Having arrived at her destination, Samantha will store her insulin in a thermal insulated bag or refrigerator, if available, as insulin vials maintain their potency at room temperature but not in temperatures that are either too warm or freezing. She should be advised that blood glucose meters generally perform best between 15 and 35°C, when outside these temperatures she should always check her meter with a control solution. If Samantha has problems with peripheral neuropathy or arteriopathy then she will need to be aware of foot-care guidelines, including avoiding going barefoot in case of foot injury. In the event of illness, injury or loss of medication, a list of English-speaking doctors practising abroad can be obtained from the International Association for Medical Assistance to Travellers at www.iamat.org. Samantha should be advised that insulin might be named differently in other countries and might come in different strengths, thus she should always double-check and ask about prescriptions when uncertain.

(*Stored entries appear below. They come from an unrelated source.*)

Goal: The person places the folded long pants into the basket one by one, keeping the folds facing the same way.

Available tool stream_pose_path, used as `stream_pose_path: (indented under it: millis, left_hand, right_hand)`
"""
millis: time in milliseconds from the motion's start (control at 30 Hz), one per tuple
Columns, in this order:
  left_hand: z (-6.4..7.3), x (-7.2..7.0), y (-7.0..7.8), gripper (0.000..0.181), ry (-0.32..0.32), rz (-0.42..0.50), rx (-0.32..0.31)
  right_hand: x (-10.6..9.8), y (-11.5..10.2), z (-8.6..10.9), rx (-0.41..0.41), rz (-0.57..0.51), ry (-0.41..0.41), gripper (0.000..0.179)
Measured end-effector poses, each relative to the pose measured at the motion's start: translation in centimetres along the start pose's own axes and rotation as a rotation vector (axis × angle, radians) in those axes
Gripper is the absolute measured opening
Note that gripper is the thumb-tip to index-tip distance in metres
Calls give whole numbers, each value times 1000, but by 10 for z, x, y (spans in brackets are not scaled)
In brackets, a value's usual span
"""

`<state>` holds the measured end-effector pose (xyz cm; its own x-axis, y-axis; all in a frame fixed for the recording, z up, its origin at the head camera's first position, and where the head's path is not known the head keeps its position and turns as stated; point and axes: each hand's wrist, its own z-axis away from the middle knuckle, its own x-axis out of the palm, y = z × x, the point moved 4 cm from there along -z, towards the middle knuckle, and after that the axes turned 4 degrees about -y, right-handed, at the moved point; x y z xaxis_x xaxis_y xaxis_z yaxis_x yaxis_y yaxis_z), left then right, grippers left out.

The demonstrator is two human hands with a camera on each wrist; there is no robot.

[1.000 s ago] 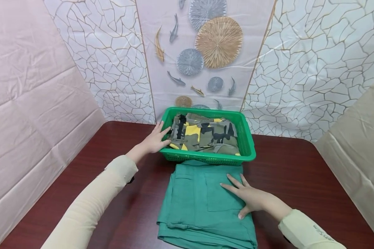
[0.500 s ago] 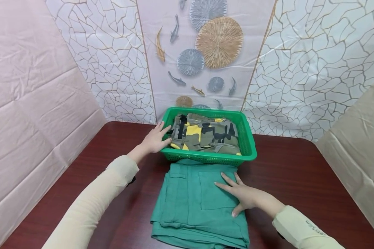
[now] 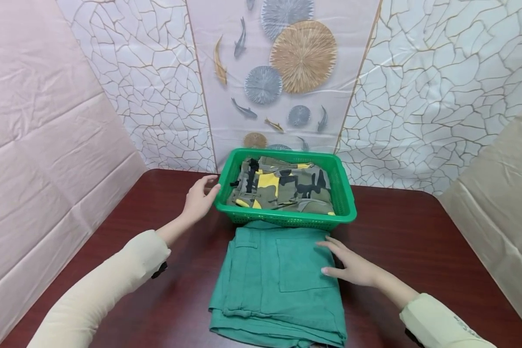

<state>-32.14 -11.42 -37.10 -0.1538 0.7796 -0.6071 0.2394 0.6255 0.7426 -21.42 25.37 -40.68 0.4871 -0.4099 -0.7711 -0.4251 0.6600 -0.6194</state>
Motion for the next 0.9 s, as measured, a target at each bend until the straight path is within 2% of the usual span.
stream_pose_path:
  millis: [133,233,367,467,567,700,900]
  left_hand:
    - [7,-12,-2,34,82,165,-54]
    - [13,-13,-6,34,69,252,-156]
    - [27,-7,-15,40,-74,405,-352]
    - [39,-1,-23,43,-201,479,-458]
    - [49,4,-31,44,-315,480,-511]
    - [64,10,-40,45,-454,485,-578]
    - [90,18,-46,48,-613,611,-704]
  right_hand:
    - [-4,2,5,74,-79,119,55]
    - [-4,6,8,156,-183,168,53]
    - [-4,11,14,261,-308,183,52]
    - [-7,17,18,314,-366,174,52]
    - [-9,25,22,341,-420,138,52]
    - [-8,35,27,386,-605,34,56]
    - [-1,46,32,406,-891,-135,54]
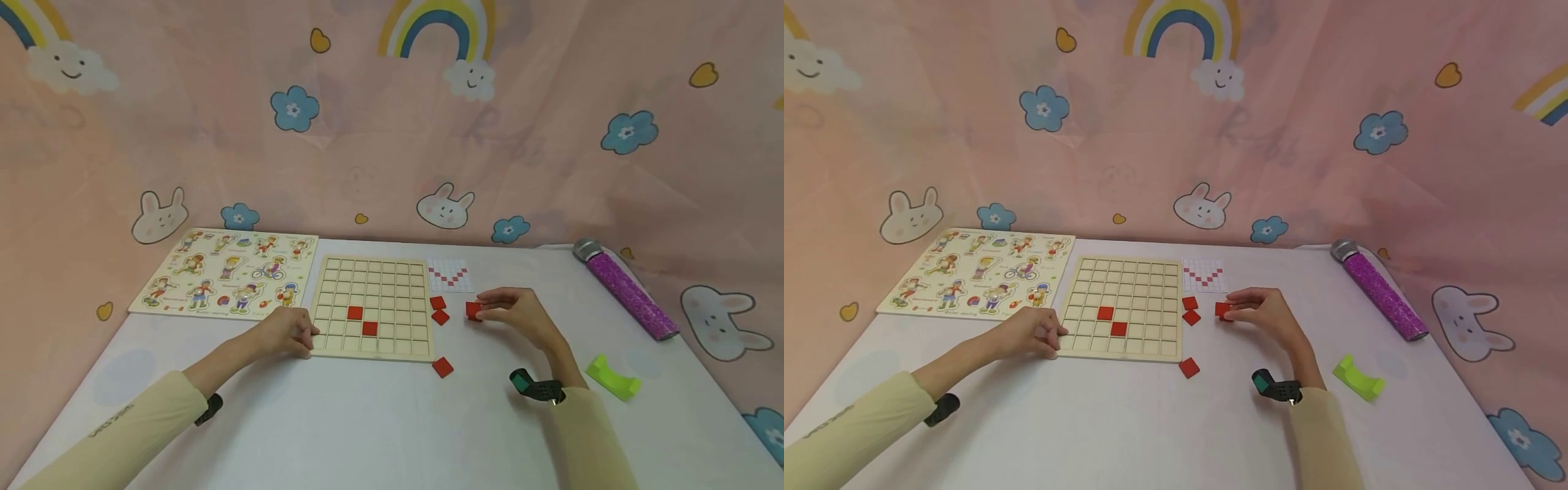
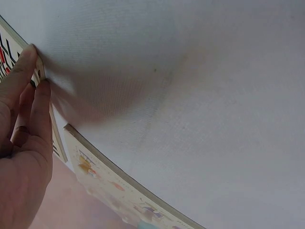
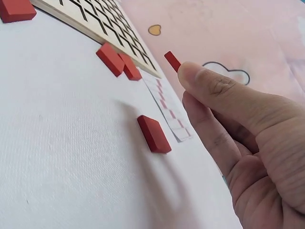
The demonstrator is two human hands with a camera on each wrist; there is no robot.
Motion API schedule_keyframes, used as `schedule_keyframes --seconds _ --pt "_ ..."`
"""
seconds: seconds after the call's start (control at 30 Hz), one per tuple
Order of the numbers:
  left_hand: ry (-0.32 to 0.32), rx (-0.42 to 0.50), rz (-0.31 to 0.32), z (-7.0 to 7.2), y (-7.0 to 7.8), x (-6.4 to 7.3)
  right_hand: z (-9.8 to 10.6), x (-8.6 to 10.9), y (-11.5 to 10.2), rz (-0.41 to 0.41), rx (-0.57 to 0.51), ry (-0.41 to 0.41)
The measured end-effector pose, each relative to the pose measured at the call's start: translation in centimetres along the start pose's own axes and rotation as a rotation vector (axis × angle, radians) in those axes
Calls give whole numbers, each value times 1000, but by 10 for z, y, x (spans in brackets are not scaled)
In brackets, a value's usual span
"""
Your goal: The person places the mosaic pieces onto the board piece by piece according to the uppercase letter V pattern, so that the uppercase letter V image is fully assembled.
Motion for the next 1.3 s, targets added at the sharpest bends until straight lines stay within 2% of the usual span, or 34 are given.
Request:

Travelling is an opportunity to revise what to do if unwell (Box 11.6). There is no reason why people with diabetes should avoid travel; early planning considering diabetes needs should ensure a happy and successful journey.
In the UK, diabetes education is considered an integral aspect of diabetes care and self-management. People with diabetes need to understand how to manage their condition on a day-to-day basis if optimal physical outcomes and quality of life are to be achieved and maintained. Although self-management of diabetes is widely advocated, research shows that individuals find this an onerous and difficult task. Healthcare professionals should be able to support people with diabetes to make autonomous informed decisions about how to integrate self-care strategies into their lives with diabetes. Effective education is time-consuming and its effects on an individual’s lifestyle and quality of life can be difficult to measure although it is acknowledged that this should be part of a multidisciplinary lifestyle-intervention programme (SIGN 2001). In diabetes the trend has moved from informal ad hoc education towards a more structured approach delivered over time. More diabetes education is taking place in community settings as opposed to hospital settings. While for many years there was a dearth of high-quality research on the process and outcomes of diabetes education this situation is changing and as the rigor of the research improves, so the evidence base for practice is also increasing.